## PROBLEM TO SOLVE
If a line holds the word "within", copy it from the entries.

## SUPPLIED DATA
+++

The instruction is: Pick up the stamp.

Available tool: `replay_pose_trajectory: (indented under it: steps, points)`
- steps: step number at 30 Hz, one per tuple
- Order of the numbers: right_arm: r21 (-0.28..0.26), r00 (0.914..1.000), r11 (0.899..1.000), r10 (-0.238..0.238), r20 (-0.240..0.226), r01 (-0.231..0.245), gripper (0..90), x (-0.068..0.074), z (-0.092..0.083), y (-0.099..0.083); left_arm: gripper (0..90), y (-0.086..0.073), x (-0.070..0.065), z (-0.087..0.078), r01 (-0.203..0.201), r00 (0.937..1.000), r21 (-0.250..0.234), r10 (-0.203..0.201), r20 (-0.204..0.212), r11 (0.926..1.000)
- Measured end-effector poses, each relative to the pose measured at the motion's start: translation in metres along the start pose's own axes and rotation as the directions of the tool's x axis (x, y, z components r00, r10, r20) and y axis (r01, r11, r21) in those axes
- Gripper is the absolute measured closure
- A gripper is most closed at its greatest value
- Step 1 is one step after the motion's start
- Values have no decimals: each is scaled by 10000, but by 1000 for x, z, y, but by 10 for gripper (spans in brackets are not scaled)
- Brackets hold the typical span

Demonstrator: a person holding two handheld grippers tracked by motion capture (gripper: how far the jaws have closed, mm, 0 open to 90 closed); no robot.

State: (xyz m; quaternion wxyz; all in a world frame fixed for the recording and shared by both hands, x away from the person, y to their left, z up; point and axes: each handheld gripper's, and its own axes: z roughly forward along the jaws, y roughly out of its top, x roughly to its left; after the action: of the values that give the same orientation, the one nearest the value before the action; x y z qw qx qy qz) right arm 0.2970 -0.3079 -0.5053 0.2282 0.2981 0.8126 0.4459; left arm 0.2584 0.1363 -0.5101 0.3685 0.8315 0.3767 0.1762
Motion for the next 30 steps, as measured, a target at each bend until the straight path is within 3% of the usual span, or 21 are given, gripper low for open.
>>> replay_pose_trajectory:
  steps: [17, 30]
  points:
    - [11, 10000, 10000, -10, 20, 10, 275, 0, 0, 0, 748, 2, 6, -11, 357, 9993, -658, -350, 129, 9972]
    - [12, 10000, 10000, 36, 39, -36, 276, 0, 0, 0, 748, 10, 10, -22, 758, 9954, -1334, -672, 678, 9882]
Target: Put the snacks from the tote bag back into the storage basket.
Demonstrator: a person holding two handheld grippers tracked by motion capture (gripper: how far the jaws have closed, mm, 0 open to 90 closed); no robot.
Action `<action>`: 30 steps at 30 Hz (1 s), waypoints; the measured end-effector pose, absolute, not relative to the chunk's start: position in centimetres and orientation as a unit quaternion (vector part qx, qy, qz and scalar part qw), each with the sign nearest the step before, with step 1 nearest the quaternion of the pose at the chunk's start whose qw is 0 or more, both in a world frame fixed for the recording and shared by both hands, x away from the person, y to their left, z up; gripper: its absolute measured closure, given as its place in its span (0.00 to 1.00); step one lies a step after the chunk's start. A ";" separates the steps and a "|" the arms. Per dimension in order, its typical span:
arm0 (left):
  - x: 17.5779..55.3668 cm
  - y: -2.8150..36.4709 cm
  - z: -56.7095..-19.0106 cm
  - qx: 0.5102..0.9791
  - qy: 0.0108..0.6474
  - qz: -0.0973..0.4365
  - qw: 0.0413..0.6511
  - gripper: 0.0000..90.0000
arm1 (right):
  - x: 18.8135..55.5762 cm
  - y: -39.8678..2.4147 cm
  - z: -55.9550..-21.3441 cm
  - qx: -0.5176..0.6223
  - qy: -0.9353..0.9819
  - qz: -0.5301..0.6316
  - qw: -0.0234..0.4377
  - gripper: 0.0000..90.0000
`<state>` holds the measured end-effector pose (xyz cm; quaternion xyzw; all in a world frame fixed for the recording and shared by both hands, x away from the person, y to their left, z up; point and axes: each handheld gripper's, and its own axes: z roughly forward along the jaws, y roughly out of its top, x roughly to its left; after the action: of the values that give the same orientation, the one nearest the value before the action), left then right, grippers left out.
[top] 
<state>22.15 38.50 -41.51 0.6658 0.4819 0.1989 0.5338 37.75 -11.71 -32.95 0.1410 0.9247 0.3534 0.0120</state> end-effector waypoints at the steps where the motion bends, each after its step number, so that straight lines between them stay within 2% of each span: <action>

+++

## ANSWER FOR THIS EXERCISE
Motion for the next 30 steps, as measured, a target at each bend until the straight path is within 3% of the usual span, or 21 are given, gripper low for open.
<state>22.15 38.50 -41.51 0.6658 0.4819 0.1989 0.5338 37.75 -11.71 -32.95 0.1410 0.9247 0.3534 0.0120</state> end-effector waypoints at the steps where the motion bends, each after its step number, so that straight lines between them stay within 2% of each span: <action>

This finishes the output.